Abandonaron la Tierra. Fue, exactamente, un veinticinco de abril del año 23238 después de Cristo… si para esa fecha hubiesen seguido utilizando el viejo calendario gregoriano. Dejaron atrás el planeta azul; los océanos, con sus eternas mareas y sus ocasos magníficos; las grandes cadenas montañosas, nevadas eternamente; los bosques tropicales y los áridos desiertos, bellos cada uno de una forma diferente pero siempre mágica… Se deshicieron de las urbes de metal y cristal, de las autovías aéreas, de su arte y su literatura. Atrás quedaron museos, fábricas, universidades, catedrales, puentes colgantes, túneles bajo el océano que conectaban continentes, y ruinas antiquísimas como los orígenes de su civilización.
No hubo duelo, ni lamentos, ni pesar. Tampoco dejaban atrás un mundo desolado, exhausto o exprimido hasta el último de sus recursos. La vida, tras ellos, siguió su curso, más libre aún de lo que era mientras cohabitaban en el mismo mundo. Los cielos no lloraron su partida, aunque se sintieron más solos, quizá más tristes.
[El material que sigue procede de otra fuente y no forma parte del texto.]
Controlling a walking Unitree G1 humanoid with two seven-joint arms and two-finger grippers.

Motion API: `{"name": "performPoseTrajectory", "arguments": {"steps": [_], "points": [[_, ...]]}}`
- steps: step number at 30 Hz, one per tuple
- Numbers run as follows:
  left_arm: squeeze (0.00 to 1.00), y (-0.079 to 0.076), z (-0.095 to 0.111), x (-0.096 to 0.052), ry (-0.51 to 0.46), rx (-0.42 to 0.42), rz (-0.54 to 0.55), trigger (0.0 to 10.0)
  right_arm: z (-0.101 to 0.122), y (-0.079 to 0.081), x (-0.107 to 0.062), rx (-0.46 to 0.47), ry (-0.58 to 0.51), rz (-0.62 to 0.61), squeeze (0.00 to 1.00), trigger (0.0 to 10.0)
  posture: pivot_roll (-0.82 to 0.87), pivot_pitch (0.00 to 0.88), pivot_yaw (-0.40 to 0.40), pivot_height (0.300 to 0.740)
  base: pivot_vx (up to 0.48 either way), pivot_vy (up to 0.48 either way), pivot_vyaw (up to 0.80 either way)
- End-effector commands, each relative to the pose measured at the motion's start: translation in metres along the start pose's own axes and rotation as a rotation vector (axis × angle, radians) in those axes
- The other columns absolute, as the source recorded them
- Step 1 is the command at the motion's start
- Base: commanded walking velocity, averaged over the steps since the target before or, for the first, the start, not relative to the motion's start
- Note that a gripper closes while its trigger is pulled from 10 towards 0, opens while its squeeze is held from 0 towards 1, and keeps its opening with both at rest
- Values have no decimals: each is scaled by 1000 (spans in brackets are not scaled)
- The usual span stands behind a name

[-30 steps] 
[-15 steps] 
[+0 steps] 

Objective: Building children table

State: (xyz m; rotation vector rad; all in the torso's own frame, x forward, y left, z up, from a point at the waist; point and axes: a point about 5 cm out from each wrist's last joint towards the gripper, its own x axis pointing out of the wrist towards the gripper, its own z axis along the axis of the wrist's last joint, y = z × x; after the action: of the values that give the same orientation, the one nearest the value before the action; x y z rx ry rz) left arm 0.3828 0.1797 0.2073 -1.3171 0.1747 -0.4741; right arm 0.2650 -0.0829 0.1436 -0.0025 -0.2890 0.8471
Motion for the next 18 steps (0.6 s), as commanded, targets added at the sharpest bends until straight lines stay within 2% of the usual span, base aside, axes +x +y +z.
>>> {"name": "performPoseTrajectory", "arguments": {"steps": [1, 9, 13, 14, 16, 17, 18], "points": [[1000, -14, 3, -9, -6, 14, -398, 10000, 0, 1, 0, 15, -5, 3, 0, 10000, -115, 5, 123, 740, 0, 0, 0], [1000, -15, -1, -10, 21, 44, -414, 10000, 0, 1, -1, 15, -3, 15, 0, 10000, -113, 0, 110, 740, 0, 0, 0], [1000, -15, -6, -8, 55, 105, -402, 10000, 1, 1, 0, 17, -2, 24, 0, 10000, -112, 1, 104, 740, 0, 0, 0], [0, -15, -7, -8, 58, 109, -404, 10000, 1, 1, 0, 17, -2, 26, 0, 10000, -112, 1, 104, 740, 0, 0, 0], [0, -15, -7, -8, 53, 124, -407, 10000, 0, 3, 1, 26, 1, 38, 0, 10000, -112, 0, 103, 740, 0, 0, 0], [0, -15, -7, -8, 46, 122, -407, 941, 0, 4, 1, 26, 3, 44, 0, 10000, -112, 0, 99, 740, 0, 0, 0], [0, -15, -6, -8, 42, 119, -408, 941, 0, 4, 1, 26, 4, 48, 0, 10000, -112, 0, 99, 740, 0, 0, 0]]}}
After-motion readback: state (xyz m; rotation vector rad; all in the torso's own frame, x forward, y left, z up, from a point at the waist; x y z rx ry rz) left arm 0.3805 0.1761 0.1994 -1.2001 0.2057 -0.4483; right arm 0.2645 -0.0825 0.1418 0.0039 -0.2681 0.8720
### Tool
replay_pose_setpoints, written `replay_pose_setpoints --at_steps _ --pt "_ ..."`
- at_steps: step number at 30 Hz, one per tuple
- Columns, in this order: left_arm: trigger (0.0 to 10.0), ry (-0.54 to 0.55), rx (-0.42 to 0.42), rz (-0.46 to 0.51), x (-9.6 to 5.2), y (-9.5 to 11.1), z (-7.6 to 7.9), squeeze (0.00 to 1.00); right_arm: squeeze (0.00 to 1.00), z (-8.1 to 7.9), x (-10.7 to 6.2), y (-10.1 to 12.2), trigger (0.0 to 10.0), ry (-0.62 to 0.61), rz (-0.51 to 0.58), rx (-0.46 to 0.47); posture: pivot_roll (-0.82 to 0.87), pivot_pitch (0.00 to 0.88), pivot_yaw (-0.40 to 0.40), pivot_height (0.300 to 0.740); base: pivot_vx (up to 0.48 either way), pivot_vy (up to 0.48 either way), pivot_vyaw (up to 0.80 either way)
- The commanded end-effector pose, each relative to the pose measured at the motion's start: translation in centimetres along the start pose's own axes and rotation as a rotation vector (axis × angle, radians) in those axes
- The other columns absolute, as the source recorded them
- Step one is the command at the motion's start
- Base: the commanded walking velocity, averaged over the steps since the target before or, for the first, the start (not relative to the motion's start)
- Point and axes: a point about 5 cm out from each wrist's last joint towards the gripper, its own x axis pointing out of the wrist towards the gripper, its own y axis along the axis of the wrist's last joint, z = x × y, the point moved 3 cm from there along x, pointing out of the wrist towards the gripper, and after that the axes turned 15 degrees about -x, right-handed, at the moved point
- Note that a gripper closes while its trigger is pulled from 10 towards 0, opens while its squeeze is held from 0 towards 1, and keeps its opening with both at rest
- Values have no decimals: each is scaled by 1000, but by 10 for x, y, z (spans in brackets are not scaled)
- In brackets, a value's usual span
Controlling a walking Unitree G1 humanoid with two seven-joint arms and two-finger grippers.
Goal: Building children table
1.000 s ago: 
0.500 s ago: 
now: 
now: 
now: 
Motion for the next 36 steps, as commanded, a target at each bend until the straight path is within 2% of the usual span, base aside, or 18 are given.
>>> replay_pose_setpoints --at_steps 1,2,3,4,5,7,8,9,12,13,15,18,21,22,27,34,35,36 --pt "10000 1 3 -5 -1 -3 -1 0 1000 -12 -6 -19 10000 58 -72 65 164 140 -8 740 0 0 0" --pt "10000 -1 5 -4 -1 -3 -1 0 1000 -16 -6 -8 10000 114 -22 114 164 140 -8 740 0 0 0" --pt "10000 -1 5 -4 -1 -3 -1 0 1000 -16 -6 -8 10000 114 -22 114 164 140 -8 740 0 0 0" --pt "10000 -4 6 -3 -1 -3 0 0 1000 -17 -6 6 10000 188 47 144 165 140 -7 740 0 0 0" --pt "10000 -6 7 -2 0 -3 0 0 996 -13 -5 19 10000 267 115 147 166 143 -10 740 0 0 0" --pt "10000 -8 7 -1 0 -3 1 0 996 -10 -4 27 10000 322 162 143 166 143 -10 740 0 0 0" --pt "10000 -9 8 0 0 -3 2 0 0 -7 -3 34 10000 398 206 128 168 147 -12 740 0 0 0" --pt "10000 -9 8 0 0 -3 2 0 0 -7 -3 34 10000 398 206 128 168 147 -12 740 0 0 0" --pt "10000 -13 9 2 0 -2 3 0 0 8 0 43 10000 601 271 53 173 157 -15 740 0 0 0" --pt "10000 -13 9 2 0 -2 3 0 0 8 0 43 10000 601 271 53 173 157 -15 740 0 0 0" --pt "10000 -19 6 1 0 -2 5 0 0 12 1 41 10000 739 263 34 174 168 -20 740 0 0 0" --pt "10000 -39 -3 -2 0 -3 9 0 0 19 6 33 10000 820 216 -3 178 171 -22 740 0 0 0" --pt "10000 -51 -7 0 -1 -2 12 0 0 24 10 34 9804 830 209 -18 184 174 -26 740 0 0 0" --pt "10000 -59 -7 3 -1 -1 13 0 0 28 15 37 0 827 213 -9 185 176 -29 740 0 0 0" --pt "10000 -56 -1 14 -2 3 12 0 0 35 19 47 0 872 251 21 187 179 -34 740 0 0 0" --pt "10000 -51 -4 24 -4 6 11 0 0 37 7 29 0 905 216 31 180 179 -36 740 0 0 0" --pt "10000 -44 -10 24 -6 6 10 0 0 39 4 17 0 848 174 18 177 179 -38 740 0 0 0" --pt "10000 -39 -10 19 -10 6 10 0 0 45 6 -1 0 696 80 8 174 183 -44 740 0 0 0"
El sol siguió apareciendo por el horizonte e iluminó con sus tonos dorados un mundo que aún tenía muchos millones de años por delante.
La Luna los vio pasar a su lado, y siguió girando alrededor de la Tierra, sin moverse un ápice de su trayectoria.
Se fueron del planeta, para siempre, hacia el infinito. Eran hombres y mujeres, sí, pero habían alcanzado tal grado de desarrollo espiritual que no necesitaban de sustento material para sobrevivir. Eran eternos y no tenían límites. Por eso decidieron convertirse en formas etéreas, abandonar sus cuerpos caducos y su planeta de siempre, y viajar más allá de los límites del Universo: hacia donde tuvo lugar su nacimiento, miles de millones de años atrás.